1import plotly.graph_objects as go
2
3if "value" in df_decimated.columns:
4 # range had less than 1000 points
5 fig = go.Figure([
6 go.Scatter(
7 x=df_decimated.index,
8 y=df_decimated["value"],
9 mode="lines",
10 # line=dict(width=0),
11 showlegend=False,
12 # line_shape="vh"
13 ),
14 ])
15else:
16 fig = go.Figure([
17 go.Scatter(
18 x=df_decimated.index,
19 y=df_decimated["max"],
20 mode="lines",
21 line=dict(width=0),
22 showlegend=False,
23 line_shape="vh"
24 ),
25 go.Scatter(
26 x=df_decimated.index,
27 y=df_decimated["min"],
28 mode="lines",
29 fill="tonexty",
30 fillcolor="blue",
31 line=dict(width=0),
32 showlegend=False,
33 line_shape="vh"
34 )
35 ])
36
37fig.update_layout(
38 xaxis_title="Time",
39 yaxis_title="Value"
40)
41
42fig.show()

This will display a time series chart with the decimated data points.
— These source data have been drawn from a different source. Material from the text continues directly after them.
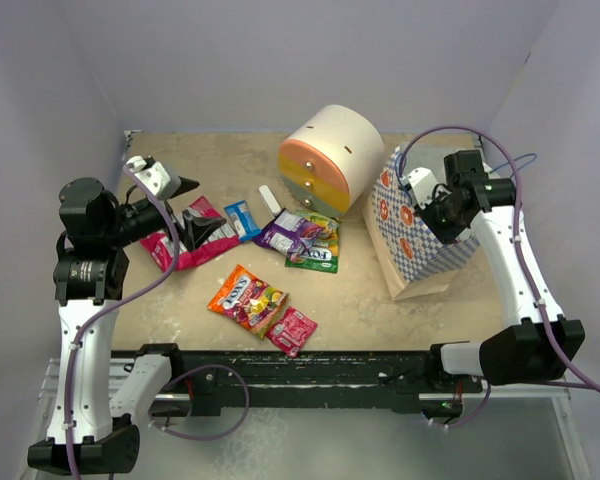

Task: Place the snacks into the paper bag
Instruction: Place the snack in the paper bag.

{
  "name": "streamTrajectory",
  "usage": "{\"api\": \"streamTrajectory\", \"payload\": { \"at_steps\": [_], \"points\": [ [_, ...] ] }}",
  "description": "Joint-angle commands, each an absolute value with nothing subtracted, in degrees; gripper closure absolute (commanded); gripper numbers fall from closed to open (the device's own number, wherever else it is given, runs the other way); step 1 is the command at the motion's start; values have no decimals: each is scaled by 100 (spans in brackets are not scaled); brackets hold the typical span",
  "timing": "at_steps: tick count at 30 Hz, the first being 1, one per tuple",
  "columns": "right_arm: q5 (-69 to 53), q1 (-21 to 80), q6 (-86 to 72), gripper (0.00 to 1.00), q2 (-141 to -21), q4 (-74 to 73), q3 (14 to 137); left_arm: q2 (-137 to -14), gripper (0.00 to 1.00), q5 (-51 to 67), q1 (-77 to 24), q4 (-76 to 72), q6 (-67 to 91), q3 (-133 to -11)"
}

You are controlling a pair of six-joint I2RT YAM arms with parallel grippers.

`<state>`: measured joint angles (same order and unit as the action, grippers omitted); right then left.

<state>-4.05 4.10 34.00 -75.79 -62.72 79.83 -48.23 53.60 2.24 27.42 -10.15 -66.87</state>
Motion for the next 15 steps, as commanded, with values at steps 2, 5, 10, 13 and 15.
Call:
{"api": "streamTrajectory", "payload": {
  "at_steps": [2,5,10,13,15],
  "points": [
    [-372,396,3313,72,-7395,-6131,7868,-4806,0,5416,278,2580,-1185,-6669],
    [-344,396,3268,62,-7338,-6100,7907,-4841,0,5368,275,2710,-1315,-6671],
    [-267,396,3165,48,-7268,-6070,8069,-4935,0,5144,279,3017,-1678,-6699],
    [-133,396,3031,42,-7191,-5938,8193,-5044,0,4933,273,3220,-1920,-6665],
    [18,396,2909,39,-7113,-5784,8261,-5147,0,4794,273,3318,-2024,-6626]
  ]
}}
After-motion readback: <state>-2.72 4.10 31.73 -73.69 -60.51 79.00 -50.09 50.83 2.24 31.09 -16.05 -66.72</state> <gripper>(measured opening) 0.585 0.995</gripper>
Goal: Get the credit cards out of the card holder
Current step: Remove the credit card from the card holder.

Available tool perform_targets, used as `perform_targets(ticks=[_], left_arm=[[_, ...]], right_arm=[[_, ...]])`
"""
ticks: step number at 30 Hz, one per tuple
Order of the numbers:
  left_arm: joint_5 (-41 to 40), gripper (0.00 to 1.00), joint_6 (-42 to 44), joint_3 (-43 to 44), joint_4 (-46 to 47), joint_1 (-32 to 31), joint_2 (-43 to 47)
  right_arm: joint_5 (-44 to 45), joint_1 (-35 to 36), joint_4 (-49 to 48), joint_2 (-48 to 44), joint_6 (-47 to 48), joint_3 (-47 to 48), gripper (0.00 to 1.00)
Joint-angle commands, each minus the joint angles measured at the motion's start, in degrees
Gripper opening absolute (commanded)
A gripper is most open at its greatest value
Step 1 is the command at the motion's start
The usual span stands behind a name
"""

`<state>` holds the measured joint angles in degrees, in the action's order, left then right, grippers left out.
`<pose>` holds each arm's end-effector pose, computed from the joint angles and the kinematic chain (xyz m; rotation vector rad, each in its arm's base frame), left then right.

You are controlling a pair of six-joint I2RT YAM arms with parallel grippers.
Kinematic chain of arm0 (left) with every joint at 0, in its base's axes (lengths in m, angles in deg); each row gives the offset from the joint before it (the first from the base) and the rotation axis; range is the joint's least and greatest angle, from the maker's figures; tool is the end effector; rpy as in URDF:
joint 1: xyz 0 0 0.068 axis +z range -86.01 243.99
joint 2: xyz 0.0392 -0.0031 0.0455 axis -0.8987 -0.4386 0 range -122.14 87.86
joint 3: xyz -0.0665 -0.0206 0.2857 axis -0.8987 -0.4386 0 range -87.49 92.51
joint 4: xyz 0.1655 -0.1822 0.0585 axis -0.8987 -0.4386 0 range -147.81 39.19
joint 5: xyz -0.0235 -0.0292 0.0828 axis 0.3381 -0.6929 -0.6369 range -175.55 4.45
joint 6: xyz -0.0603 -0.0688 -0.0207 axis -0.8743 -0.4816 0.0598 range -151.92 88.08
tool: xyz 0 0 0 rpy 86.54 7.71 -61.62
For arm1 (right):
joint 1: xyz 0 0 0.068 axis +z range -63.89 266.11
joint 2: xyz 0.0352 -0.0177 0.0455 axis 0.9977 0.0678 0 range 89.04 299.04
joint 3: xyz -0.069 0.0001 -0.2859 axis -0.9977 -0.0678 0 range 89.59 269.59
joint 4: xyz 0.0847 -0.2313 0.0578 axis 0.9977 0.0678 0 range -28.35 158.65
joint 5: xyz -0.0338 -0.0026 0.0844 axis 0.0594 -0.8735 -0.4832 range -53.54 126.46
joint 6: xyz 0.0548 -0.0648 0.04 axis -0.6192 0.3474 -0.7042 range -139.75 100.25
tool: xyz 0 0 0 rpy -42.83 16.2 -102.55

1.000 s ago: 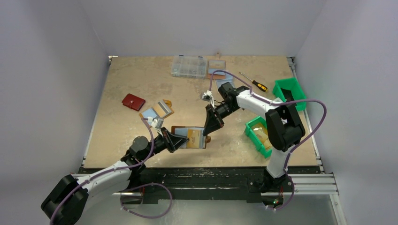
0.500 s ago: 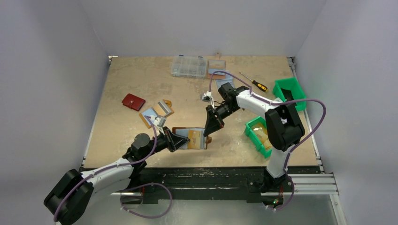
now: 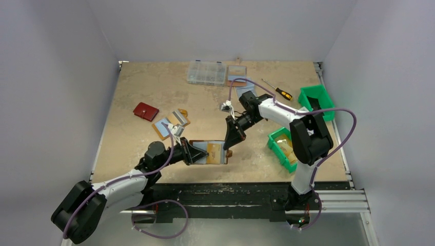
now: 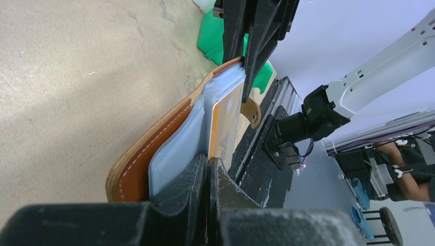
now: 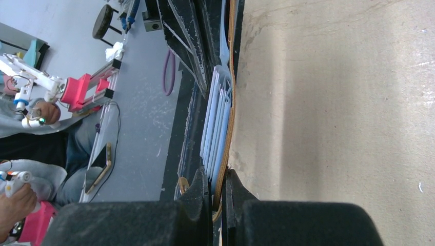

Note the outliers in the signal that are preserved.

Increase resolution when zooming in

When you zoom in on the chart, the resolution of the data points will not increase. In this chapter we will add an event handler and request higher resolution data points when zooming in.

1def on_range_change(layout, range_x):
2 start = parser.isoparse(range_x[0]+"Z")
3 end = parser.isoparse(range_x[1]+"Z")
4
5 df = channel.get_decimated(start, end, buckets=2000)
6
7 # Create a new figure with the new data
8 fig = make_fig(df)
9 fig.update_layout(xaxis={"range": range_x})
10
11 # Update the existing figure widget with the new figure
12 fig_widget.layout = fig.layout
13 fig_widget.layout.on_change(on_range_change, "xaxis.range")
14 fig_widget.data = []
15 fig_widget.add_traces(fig.data)
16
17def make_fig(df):
18 if "value" in df.columns:
19 # range had less than 1000 points
20 fig = go.Figure([
21 go.Scatter(
22 x=df.index,
23 y=df["value"],
24 mode="lines",
25 showlegend=False,
26 ),
27 ])
28 else:
29 fig = go.Figure([
30 go.Scatter(
31 x=df.index,
32 y=df["max"],
33 mode="lines",
34 line=dict(width=0),
35 showlegend=False,
36 line_shape="vh"
37 ),
38 go.Scatter(
39 x=df.index,
40 y=df["min"],
41 mode="lines",
42 fill="tonexty",
43 fillcolor="blue",
44 line=dict(width=0),
45 showlegend=False,
46 line_shape="vh"
47 )
48 ])
49
50 fig.update_layout(
51 xaxis_title="Time",
52 yaxis_title="Value",
53 )
54 return fig
55
56fig_range = make_fig(channel.get_decimated(start, end, buckets=2000))
57fig_widget = go.FigureWidget(fig_range)
58
59fig_widget.layout.on_change(on_range_change, "xaxis.range")
60
61fig_widget

This will display a time series chart with the decimated data points. When you zoom in, the resolution of the data increases.